## Description of the task
Could you please output all of the data exactly, without the images?

## The data

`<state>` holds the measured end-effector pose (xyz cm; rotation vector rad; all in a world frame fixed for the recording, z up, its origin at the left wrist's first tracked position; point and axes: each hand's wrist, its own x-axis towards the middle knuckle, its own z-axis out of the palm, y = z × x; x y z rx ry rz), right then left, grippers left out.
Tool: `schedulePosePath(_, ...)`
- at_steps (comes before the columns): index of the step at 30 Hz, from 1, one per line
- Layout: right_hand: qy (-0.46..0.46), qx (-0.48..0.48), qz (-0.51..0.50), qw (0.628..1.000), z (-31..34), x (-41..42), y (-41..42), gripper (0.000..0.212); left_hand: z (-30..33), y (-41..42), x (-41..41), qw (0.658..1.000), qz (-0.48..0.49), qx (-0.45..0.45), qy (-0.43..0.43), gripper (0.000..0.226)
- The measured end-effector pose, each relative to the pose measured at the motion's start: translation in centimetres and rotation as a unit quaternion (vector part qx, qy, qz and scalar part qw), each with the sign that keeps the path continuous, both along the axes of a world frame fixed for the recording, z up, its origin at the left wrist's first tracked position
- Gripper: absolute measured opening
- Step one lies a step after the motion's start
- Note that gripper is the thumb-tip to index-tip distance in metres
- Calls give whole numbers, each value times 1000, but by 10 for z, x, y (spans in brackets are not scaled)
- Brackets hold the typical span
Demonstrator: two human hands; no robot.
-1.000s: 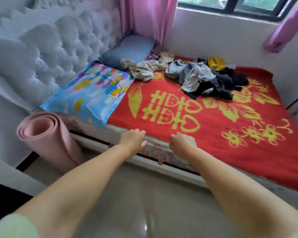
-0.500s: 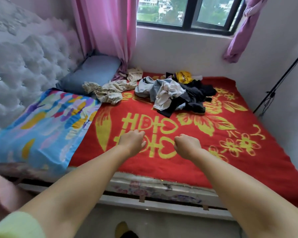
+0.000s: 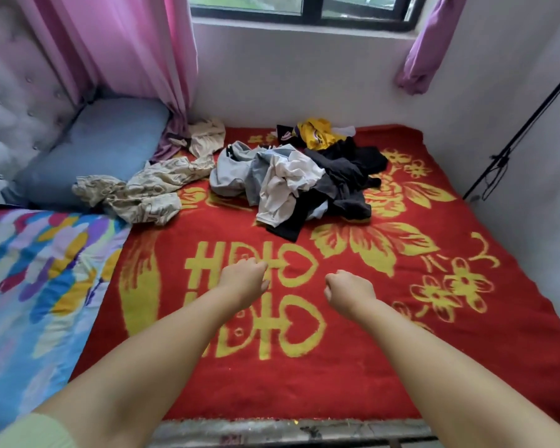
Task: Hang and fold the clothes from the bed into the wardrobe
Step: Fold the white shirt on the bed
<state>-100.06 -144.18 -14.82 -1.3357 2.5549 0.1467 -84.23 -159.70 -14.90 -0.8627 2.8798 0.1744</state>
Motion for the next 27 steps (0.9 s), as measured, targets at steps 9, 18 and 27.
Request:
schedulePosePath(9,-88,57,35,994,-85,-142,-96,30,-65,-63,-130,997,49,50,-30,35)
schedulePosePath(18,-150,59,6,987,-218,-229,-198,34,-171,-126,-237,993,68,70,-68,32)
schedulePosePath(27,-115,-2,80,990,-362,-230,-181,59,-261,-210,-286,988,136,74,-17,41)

## Solution to this exercise
`<state>` holds the measured end-effector pose (xyz cm; rotation vector rad; all in a world frame fixed for the recording, z up, its origin at the left wrist's first tracked position; point and axes: each hand's wrist, its own x-axis towards the middle knuckle, its own z-axis out of the palm, y = z × x; x y z rx ry rz), right then left, grippers left out.
Tool: `schedulePosePath(_, ...)`
- at_steps (comes before the columns): index of the step at 30 Hz, from 1, one per line
- Layout: right_hand: qy (-0.46..0.46), qx (-0.48..0.48), qz (-0.51..0.50), qw (0.628..1.000), z (-31..34), x (-41..42), y (-41..42), gripper (0.000..0.212); left_hand: z (-30..33), y (-41..42), x (-41..41), qw (0.658..1.000), qz (-0.48..0.49), qx (-0.45..0.45), qy (-0.43..0.43), gripper (0.000..0.226)
- The measured end-effector pose, each relative to the pose measured at the motion's start: translation in centimetres and rotation as a unit quaternion (vector part qx, qy, qz and scalar part qw), each with the sign that keeps the path continuous, both along the axes of a world frame fixed for the recording, z up, its origin at the left wrist's first tracked position
- Gripper: absolute measured opening
- Step one lies a step after the motion's start
- Note that gripper is the thumb-tip to index-tip distance in metres
- Calls give whole numbers, each value times 1000, but by 10 for z, x, y (spans in brackets are not scaled)
- Brackets hold the typical span
Demonstrator: two human hands; no robot.
-1.000s: 
-0.500s: 
+0.000s: 
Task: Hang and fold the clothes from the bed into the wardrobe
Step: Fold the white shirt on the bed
<state>-100.06 -144.18 -14.82 -1.3357 2.5549 0.1467 -84.23 -159.70 -14.90 -0.8627 2.8798 0.1744</state>
Motion for the next 27 steps (0.9 s), as measured, targets at steps 9, 18 and 27.
Request:
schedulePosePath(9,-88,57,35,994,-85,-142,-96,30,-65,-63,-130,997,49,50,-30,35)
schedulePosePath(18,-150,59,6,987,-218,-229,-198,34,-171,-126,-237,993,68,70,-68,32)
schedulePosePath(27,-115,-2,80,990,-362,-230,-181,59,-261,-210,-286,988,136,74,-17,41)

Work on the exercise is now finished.